Keiko Sei: "Quick review of my days with video in Eastern Europe"

"Media Art in Eastern Europe! How irrelevant a subject it is." this is the comment I received from a friend of mine upon deciding to leave Japan for Eastern Europe (*1) in 1987 to research this particular subject. And it was not the opinion of a minority at the time.

After five years of change in Eastern Europe, this festival seems to bring this question forth again, concentrating on video media. It's curious to me, especially because it is organised and held in the former East Germany. The last event of this kind I witnessed here was the symposium (or talk) between East and West German media artists in Leipzig in 1990. There, to my eyes, the amount of problems faced by the East which had to be discussed was overshadowed by the enthusiasm of the West German artists seemingly intent on institutionalizing media art in their part of Germany. Now that the fever of media institutes as well as the festival in this half of Germany is proceeding despite the recession, I may be able to see if there is more willingness to share the problems, if the whole nature of the debate is being dicussed by the East and West, or if there's some new advantage in the East enabling it to overtake the West by the creation of new community video centres where artists may come and go more casually, to learn, receive information, or simply to hire equipment for lower prices, whereby such places do not yet exist in the West.

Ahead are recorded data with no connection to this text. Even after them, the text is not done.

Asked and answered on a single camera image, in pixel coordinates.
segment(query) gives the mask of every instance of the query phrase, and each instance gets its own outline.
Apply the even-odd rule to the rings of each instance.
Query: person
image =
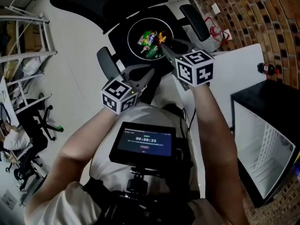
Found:
[[[43,93],[40,93],[38,98],[44,97]],[[27,103],[31,104],[35,102],[36,99],[27,99]],[[20,108],[25,107],[25,102],[20,103]],[[22,130],[29,138],[32,148],[30,148],[26,154],[24,154],[20,158],[20,164],[18,168],[14,169],[14,177],[17,180],[17,188],[19,191],[23,192],[27,181],[29,178],[36,174],[35,170],[31,165],[31,161],[33,161],[37,154],[42,150],[47,148],[48,140],[46,136],[43,134],[43,131],[40,129],[38,122],[34,119],[34,116],[38,116],[39,111],[45,110],[45,101],[42,100],[33,106],[25,109],[24,111],[20,112],[17,117],[22,124]]]
[[[3,143],[3,148],[6,150],[20,150],[29,145],[30,138],[23,128],[11,126],[7,121],[4,122],[4,125],[8,134],[5,137],[0,134],[0,142]]]
[[[189,206],[194,212],[193,224],[248,224],[242,204],[237,149],[233,135],[209,87],[191,87],[199,127],[201,151],[205,167],[205,199]],[[171,112],[139,103],[117,117],[103,108],[78,129],[60,150],[42,187],[26,206],[25,223],[29,224],[94,224],[101,209],[79,183],[83,169],[92,159],[90,176],[101,179],[109,190],[125,190],[130,167],[109,160],[109,153],[122,122],[175,127],[180,137],[180,118]],[[190,170],[190,189],[197,190],[195,159]],[[151,192],[166,191],[160,184],[150,185]]]
[[[0,142],[0,162],[10,163],[12,160],[9,150],[3,147],[3,142]]]

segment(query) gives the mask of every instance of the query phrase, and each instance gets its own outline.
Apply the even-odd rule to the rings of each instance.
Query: small display screen
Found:
[[[170,157],[172,134],[125,128],[117,149]]]

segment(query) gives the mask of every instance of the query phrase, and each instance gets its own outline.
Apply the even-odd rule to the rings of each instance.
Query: white cloth
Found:
[[[29,143],[30,138],[24,129],[20,129],[18,132],[11,129],[5,137],[3,147],[7,150],[18,150],[26,148]]]
[[[129,172],[130,167],[112,163],[109,160],[109,153],[113,146],[116,135],[122,122],[135,122],[150,125],[175,127],[176,136],[181,137],[180,118],[165,110],[157,109],[150,105],[139,104],[129,109],[117,119],[113,128],[100,144],[90,166],[90,176],[101,179],[104,185],[111,191],[125,190],[128,179],[133,175]],[[183,131],[186,132],[186,123],[182,122]],[[190,187],[191,190],[199,190],[196,176],[196,166],[193,149],[190,146],[194,167],[191,169]],[[165,180],[156,177],[145,176],[148,187],[152,188],[149,193],[168,192]],[[194,225],[221,225],[222,218],[206,199],[198,199],[189,203],[195,214]],[[60,192],[51,201],[40,205],[29,217],[30,224],[54,225],[54,224],[94,224],[101,209],[95,204],[90,195],[82,190],[78,182],[69,184],[65,191]]]

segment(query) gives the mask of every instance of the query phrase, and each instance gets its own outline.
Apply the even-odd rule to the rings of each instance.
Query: power outlet
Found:
[[[11,194],[10,191],[6,190],[2,197],[2,201],[8,206],[9,209],[13,210],[17,203],[16,198]]]

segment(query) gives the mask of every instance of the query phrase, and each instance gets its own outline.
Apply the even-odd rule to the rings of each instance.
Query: black cabinet
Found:
[[[255,207],[264,205],[300,150],[300,91],[264,81],[231,95],[240,178]]]

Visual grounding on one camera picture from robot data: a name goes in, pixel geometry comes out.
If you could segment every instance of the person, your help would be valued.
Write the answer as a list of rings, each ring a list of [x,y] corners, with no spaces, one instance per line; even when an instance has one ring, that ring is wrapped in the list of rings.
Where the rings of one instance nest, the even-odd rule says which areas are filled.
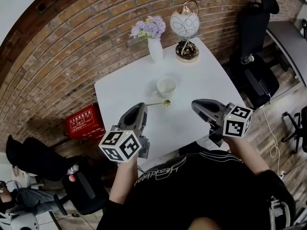
[[[32,188],[19,188],[10,192],[5,182],[1,182],[0,187],[3,190],[0,193],[0,212],[3,214],[20,215],[29,212],[39,215],[58,209],[53,199],[54,194],[50,192]]]
[[[224,140],[231,153],[194,142],[139,178],[136,157],[120,163],[97,230],[266,230],[272,213],[276,229],[290,223],[285,214],[292,223],[295,201],[282,180],[245,139]],[[287,207],[270,212],[277,200]]]

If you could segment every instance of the lamp base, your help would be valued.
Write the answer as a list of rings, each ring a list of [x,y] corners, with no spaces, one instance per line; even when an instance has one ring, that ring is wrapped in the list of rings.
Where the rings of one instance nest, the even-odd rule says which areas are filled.
[[[195,44],[193,44],[192,42],[188,42],[183,53],[181,54],[181,51],[184,47],[184,44],[186,43],[186,40],[182,40],[178,43],[178,45],[176,46],[176,56],[177,59],[179,59],[182,62],[186,62],[186,63],[191,63],[194,62],[195,60],[198,59],[199,56],[199,50],[198,48],[195,46]]]

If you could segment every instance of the brick wall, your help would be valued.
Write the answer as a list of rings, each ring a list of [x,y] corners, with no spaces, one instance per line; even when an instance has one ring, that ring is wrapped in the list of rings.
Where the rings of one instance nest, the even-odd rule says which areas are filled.
[[[7,136],[33,136],[47,145],[63,139],[64,120],[96,101],[94,82],[148,54],[129,38],[147,15],[166,22],[163,47],[179,38],[169,17],[186,0],[36,0],[0,48],[0,151]],[[234,51],[236,15],[256,0],[196,0],[198,37],[219,61]],[[302,0],[277,0],[272,20],[293,20]]]

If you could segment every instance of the purple flower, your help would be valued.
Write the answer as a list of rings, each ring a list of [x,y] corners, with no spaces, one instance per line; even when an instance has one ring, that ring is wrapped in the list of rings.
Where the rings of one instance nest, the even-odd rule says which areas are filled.
[[[131,30],[130,36],[156,38],[165,31],[165,22],[160,16],[148,16],[146,21],[138,21]]]

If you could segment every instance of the red box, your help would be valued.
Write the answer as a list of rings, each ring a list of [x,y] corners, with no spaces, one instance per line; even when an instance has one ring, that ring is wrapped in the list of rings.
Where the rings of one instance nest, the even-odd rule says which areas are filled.
[[[66,128],[73,139],[100,140],[106,133],[97,103],[66,118]]]

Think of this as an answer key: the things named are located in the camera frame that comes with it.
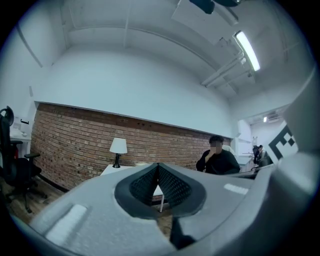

East Germany may be a particular case, one may say. It is, as each Eastern European country and city is a particular case. One basically needs to spend hours on end discussing each specific case upon viewing a single video, as the video is the window to the entire society in question.

Here, I write of my personal experiences, mainly on how society has accepted video as an art from which, I believe, the different situations in Eastern Europe may be explained.

After working with video art for seven years in Tokyo the only tapes I'd know from Eastern Europe, except Yugoslavian tapes which had been distributed throughout the world like other Western tapes by 1987, were the ones in "Infermental", the international video magazine started in 1980 by Hungarian film/video maker Gabor B¢dy in collaboration with his colleagues in Poland and Berlin. The idea was to create a network of artists and its most effective media; video. Because it is a package of hundreds of works, it can be brought to any country, via any media, even to there, where the individual tapes may have no place to be presented. It is neither competition nor festival, but an encyclopedia designed to show tendencies in video art for each year.

Later I realized how significant the project was in Eastern Europe, more than I had vaguely expected. In Tokyo, however, I was happy enough just to have a chance to watch the tapes from Eastern Europe. Later I happened to be a co-editer of the "Infermental 8", Tokyo edition, and was then able to see even more; red star, another red star, other symbols, minimalistic performances ....but only from Hungary and Poland.

Hungary was the first country of Eastern Europe I started living in, in 1988, and soon found that there was already an entire infrastructure for media study in relation to art, the sense of people's consciousness and the social circumstances(*2). Then, as all those reform things started sparking I immediately settled down there. It looked to me as if the change was running smoothly along the media track, being driven by the hands of artists and art historians. It had been widely discussed that the changes in Eastern Europe were strongly connected to TV and video media in one way or another.

Its peak was the Romanian revolution, the first TV revolution in history. This event was immediately analyzed in Hungary, both politically and artistically. As a result we could hold an international symposium in Budapest on this subject merely three months after the event whereby we had quite a few Hungarian speakers with diverse points of view, as well as Romanian and Western guests. This is not surprising considering that video art started in Hungary in the early 70s, and that artists have had enough information due to their base in their experimental film tradition as well as thanks to milder cultural restrictions as in the other Eastern European countries enabling them to develope further.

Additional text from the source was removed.